● Problem statement: Give back exactly the stretch of data below from the line holding "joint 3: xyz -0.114" through the line holding "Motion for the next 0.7", both ends included, and leave the remaining lines out.

[Items from a data source]

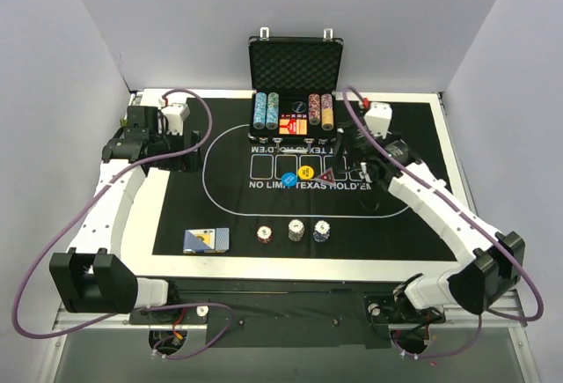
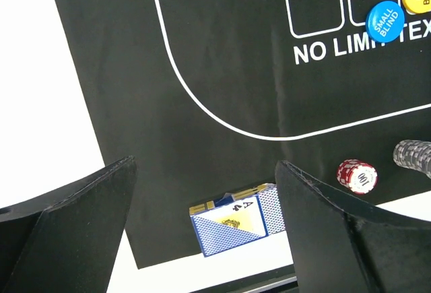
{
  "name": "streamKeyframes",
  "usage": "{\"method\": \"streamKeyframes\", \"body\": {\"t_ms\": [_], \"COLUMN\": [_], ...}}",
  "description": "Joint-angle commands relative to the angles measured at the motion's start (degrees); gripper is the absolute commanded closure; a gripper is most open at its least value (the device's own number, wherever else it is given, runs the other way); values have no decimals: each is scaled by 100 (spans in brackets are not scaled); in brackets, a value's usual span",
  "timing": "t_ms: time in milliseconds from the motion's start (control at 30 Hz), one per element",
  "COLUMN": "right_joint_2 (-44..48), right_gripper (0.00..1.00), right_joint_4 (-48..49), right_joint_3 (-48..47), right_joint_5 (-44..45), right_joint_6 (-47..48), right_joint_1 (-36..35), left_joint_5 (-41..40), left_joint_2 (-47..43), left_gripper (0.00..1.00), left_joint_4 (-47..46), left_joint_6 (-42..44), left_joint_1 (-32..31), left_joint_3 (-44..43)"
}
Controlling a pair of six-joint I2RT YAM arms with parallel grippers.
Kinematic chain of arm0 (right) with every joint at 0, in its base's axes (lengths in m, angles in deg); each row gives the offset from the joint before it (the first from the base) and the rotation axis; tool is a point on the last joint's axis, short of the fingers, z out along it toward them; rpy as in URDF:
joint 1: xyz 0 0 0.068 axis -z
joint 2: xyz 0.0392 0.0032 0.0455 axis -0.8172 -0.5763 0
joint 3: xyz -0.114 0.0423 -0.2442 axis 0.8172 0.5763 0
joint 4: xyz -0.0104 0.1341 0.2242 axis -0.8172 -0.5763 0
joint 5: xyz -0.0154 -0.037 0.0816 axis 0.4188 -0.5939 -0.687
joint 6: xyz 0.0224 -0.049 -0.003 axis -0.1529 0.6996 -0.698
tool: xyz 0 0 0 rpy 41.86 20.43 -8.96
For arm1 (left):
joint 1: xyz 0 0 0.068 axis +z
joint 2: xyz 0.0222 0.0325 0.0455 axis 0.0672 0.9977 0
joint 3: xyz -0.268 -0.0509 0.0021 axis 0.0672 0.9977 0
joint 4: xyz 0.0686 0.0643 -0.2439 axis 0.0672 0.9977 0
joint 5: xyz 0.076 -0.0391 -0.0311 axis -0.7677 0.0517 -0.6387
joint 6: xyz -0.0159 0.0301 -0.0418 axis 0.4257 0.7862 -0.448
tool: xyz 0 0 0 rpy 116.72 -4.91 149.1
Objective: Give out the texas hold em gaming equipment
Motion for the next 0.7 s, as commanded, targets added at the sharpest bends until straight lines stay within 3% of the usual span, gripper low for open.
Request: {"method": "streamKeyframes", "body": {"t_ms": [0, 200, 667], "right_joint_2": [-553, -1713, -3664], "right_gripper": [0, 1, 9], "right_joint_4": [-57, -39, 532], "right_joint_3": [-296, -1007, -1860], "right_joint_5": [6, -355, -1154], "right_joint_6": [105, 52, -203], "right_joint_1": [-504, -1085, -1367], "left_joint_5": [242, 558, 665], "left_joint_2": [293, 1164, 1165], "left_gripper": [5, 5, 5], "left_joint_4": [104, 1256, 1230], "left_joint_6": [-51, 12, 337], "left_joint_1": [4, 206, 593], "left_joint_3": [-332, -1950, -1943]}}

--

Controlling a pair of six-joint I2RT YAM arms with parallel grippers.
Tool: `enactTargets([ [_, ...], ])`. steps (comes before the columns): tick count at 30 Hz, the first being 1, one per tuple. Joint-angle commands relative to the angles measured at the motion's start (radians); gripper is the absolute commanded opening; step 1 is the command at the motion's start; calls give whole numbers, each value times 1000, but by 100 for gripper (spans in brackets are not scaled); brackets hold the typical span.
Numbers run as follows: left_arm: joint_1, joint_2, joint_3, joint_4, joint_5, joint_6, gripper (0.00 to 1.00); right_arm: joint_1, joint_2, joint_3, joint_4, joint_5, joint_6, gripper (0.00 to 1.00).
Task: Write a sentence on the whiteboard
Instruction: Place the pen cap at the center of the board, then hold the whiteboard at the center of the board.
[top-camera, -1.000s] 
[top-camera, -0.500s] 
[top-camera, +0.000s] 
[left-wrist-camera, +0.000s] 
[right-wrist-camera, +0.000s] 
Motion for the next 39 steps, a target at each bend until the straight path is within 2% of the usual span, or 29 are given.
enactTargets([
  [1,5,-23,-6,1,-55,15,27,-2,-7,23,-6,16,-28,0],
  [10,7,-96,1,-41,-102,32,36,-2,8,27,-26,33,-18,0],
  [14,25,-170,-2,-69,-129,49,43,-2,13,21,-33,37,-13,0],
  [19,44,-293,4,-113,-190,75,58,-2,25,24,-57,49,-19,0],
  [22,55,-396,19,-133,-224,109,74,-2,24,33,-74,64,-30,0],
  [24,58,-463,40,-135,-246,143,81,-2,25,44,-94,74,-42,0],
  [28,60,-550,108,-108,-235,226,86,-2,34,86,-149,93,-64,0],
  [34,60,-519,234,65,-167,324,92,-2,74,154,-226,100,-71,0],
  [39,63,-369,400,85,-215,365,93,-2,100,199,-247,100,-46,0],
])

● Task answer:
joint 3: xyz -0.114 0.0423 -0.2442 axis 0.8172 0.5763 0
joint 4: xyz -0.0104 0.1341 0.2242 axis -0.8172 -0.5763 0
joint 5: xyz -0.0154 -0.037 0.0816 axis 0.4188 -0.5939 -0.687
joint 6: xyz 0.0224 -0.049 -0.003 axis -0.1529 0.6996 -0.698
tool: xyz 0 0 0 rpy 41.86 20.43 -8.96
For arm1 (left):
joint 1: xyz 0 0 0.068 axis +z
joint 2: xyz 0.0222 0.0325 0.0455 axis 0.0672 0.9977 0
joint 3: xyz -0.268 -0.0509 0.0021 axis 0.0672 0.9977 0
joint 4: xyz 0.0686 0.0643 -0.2439 axis 0.0672 0.9977 0
joint 5: xyz 0.076 -0.0391 -0.0311 axis -0.7677 0.0517 -0.6387
joint 6: xyz -0.0159 0.0301 -0.0418 axis 0.4257 0.7862 -0.448
tool: xyz 0 0 0 rpy 116.72 -4.91 149.1
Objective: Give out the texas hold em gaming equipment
Motion for the next 0.7 s, as commanded, targets added at the sharpest bends until straight lines stay within 3% of the usual span, gripper low for open.

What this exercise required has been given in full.